> [TASK]
State the count of lines below featuring the word "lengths", and write nothing further.

▬▬▬▬▬▬▬▬▬▬

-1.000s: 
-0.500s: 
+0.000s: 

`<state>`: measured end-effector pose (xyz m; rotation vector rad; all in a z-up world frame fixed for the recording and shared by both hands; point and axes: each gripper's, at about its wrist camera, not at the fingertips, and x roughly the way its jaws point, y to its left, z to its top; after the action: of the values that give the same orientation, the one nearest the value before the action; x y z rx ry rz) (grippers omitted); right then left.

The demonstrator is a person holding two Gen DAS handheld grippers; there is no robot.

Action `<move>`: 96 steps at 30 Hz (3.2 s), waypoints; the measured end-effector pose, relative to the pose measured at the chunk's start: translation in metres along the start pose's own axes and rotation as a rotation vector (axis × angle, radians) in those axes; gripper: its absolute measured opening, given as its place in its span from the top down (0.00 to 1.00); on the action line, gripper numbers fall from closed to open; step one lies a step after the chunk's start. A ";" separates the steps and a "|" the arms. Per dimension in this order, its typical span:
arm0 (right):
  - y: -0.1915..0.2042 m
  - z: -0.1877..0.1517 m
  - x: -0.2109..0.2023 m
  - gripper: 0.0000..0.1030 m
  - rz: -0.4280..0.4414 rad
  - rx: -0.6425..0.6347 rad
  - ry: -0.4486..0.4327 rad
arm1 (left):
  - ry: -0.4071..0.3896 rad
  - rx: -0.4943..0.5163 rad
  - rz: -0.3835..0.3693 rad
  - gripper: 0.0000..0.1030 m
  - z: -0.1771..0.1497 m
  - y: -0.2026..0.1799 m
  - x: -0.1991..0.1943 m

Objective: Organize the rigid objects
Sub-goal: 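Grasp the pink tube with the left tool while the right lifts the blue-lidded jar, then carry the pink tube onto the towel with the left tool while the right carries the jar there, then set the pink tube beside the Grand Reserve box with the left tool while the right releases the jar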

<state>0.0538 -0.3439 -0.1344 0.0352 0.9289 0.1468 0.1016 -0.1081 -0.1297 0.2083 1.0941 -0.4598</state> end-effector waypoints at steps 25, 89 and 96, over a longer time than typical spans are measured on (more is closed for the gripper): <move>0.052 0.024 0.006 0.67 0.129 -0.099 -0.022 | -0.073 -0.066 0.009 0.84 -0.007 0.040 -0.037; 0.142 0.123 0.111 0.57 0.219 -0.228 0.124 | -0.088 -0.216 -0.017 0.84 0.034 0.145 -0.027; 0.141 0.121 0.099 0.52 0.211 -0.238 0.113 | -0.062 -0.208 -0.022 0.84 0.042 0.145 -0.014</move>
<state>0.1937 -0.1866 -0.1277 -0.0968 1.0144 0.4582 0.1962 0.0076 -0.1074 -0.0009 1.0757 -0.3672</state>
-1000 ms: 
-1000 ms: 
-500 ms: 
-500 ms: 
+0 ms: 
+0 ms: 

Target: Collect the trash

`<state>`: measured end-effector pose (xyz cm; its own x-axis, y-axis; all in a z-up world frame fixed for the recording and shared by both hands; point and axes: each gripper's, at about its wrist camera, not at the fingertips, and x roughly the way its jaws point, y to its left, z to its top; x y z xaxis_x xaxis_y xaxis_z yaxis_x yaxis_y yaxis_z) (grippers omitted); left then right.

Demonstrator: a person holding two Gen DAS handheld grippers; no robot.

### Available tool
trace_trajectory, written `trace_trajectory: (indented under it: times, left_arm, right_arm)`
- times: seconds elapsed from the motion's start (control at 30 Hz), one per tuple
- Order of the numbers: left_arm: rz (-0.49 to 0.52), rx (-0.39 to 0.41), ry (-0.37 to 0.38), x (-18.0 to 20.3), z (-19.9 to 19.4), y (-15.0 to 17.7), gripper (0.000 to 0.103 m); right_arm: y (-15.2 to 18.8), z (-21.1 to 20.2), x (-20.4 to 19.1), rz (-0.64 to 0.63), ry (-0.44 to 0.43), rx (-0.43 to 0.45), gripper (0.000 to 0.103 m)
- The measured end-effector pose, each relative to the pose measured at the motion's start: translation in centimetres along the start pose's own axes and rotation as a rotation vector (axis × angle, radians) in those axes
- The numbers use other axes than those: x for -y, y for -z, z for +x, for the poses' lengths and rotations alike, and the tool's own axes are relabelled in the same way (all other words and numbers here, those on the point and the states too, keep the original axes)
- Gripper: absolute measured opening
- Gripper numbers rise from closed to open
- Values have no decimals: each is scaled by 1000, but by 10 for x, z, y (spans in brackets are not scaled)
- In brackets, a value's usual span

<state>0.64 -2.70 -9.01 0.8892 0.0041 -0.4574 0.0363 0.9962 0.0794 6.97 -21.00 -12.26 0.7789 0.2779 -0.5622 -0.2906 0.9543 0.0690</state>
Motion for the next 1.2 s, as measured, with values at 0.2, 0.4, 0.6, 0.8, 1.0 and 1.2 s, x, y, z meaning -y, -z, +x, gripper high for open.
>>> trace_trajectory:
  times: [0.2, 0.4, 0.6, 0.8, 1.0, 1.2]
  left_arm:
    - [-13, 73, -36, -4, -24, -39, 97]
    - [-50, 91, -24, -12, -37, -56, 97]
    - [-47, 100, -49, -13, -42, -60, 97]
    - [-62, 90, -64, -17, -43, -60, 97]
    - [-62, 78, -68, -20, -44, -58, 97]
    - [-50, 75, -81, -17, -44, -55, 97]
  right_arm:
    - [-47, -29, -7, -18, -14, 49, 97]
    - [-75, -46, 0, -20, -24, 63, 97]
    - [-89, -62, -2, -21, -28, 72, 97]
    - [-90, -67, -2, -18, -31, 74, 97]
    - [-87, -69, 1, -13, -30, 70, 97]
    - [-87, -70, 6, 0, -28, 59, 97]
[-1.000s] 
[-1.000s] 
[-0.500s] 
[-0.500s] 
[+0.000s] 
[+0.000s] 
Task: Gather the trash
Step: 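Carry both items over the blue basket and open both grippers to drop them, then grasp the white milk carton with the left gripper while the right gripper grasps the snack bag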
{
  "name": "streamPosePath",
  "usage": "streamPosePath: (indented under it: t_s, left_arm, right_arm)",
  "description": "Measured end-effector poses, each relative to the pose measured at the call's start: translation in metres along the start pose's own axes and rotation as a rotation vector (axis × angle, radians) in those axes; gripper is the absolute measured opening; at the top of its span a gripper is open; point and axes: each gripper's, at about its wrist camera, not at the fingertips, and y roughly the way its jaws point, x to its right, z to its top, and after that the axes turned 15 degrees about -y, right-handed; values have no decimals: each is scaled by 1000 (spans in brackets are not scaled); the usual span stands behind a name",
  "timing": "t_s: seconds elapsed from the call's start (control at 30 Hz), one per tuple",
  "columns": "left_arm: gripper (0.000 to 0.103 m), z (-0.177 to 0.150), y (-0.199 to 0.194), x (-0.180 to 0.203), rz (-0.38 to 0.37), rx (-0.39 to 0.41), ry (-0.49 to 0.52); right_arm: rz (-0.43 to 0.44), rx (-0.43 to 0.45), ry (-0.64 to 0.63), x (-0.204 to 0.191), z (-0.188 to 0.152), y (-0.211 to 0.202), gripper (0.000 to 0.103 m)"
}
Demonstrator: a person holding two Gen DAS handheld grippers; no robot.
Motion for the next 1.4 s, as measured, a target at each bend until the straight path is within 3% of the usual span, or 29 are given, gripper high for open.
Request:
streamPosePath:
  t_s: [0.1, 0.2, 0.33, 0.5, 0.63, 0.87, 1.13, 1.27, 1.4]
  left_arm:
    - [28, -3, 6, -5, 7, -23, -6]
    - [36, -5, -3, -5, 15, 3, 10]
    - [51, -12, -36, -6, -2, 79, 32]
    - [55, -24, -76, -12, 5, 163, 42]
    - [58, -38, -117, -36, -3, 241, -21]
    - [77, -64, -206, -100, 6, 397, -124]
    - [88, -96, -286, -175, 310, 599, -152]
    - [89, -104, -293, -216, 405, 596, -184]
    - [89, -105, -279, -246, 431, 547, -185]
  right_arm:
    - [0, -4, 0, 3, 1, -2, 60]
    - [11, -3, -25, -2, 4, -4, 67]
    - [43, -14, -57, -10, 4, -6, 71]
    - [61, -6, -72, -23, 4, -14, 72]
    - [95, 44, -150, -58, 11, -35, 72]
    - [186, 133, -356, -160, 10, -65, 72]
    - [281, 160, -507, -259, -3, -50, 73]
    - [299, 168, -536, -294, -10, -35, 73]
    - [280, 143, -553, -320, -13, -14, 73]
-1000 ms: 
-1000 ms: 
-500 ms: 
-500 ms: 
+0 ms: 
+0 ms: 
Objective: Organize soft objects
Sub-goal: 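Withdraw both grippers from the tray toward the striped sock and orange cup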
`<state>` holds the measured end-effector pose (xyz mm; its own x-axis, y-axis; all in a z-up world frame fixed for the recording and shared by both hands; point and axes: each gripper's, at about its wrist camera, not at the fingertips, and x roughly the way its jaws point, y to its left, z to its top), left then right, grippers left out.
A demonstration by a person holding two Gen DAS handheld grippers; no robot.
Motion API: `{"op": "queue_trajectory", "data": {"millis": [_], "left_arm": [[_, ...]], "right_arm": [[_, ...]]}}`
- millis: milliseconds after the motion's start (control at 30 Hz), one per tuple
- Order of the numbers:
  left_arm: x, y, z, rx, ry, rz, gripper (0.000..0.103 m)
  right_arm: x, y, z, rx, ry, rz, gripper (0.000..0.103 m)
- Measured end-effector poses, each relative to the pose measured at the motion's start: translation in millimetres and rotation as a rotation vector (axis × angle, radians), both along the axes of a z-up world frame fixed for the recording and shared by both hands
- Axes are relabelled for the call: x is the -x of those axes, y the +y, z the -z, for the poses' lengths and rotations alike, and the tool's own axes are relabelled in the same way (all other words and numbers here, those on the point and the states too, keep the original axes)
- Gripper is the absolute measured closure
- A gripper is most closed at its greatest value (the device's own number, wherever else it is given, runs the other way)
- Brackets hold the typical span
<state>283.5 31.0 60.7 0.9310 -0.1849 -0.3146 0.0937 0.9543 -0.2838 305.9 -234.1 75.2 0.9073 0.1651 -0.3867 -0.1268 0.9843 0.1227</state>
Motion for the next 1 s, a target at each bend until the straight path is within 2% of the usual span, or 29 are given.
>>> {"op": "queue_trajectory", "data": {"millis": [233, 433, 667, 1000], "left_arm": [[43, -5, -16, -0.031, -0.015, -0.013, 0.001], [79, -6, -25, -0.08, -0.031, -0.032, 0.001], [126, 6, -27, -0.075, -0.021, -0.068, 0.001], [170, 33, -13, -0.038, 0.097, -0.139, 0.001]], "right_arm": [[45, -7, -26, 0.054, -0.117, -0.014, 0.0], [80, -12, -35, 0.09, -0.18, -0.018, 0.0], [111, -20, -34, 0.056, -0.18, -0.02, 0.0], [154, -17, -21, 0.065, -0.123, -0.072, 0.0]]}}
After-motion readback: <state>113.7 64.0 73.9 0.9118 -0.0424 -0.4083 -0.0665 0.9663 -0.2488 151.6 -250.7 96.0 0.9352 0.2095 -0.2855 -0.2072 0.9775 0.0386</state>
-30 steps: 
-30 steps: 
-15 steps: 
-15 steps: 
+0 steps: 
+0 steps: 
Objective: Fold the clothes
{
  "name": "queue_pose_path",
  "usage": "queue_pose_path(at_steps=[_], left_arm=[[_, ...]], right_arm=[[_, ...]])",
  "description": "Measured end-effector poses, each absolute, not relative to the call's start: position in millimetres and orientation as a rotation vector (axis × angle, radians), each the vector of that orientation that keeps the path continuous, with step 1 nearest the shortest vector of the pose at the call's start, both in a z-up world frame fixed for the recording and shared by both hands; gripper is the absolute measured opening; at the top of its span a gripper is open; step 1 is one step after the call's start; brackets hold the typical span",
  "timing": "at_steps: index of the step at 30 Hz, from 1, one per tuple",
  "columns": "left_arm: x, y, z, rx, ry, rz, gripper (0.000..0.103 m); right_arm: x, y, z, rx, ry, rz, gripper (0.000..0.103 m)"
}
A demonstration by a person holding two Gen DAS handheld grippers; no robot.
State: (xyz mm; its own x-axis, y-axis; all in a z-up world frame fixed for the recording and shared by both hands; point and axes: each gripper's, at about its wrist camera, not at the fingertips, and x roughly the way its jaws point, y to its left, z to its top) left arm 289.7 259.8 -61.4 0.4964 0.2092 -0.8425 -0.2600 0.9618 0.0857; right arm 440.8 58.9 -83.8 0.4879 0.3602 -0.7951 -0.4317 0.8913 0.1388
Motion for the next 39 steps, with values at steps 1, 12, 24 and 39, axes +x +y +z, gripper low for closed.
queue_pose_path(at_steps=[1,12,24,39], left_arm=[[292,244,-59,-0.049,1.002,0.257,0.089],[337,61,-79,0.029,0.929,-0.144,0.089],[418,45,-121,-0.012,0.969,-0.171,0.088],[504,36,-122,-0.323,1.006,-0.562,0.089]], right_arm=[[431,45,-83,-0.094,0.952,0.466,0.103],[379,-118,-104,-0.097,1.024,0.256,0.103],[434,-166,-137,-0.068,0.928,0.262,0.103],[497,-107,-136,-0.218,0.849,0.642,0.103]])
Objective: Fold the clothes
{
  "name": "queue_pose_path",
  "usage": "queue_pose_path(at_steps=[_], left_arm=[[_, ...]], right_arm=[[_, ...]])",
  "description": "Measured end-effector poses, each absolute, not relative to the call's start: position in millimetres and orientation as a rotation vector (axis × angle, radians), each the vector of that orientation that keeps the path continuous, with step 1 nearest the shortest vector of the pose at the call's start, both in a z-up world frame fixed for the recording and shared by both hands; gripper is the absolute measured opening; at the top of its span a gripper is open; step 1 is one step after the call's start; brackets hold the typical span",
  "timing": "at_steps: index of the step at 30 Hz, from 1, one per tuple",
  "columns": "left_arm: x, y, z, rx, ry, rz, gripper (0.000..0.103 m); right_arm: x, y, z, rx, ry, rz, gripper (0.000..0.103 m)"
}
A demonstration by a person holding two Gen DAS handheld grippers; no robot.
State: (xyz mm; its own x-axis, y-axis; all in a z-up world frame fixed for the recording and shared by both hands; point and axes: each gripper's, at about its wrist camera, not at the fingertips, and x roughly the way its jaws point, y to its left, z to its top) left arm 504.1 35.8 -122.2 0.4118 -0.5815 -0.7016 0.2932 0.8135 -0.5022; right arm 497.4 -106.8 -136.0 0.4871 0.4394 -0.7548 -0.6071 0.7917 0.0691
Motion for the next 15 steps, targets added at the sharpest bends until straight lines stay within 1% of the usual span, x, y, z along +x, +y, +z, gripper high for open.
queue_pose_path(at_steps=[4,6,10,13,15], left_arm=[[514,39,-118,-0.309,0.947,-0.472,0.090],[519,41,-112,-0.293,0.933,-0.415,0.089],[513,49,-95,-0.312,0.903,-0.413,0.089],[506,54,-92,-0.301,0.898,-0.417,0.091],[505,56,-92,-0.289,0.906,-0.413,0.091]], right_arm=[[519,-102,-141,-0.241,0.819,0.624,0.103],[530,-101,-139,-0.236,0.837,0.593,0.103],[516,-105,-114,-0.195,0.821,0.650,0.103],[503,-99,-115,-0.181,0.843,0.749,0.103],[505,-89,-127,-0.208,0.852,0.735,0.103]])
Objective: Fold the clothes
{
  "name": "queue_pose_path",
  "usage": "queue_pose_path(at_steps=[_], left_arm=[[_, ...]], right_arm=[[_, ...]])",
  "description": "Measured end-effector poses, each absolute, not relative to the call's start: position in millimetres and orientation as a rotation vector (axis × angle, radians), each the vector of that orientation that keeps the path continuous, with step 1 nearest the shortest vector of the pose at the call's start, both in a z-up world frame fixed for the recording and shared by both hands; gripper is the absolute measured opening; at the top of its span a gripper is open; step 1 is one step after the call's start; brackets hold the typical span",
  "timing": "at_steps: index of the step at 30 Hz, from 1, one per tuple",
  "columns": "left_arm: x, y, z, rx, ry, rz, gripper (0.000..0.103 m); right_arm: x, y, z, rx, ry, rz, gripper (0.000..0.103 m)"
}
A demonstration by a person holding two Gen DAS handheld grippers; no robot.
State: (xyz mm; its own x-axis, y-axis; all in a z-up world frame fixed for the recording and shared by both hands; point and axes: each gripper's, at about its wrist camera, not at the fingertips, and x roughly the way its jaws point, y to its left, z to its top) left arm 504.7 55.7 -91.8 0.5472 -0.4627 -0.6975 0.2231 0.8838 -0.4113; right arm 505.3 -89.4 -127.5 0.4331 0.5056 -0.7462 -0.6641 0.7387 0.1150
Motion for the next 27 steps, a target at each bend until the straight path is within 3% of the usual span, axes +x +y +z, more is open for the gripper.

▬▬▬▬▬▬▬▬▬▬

> [RESPONSE AREA]
2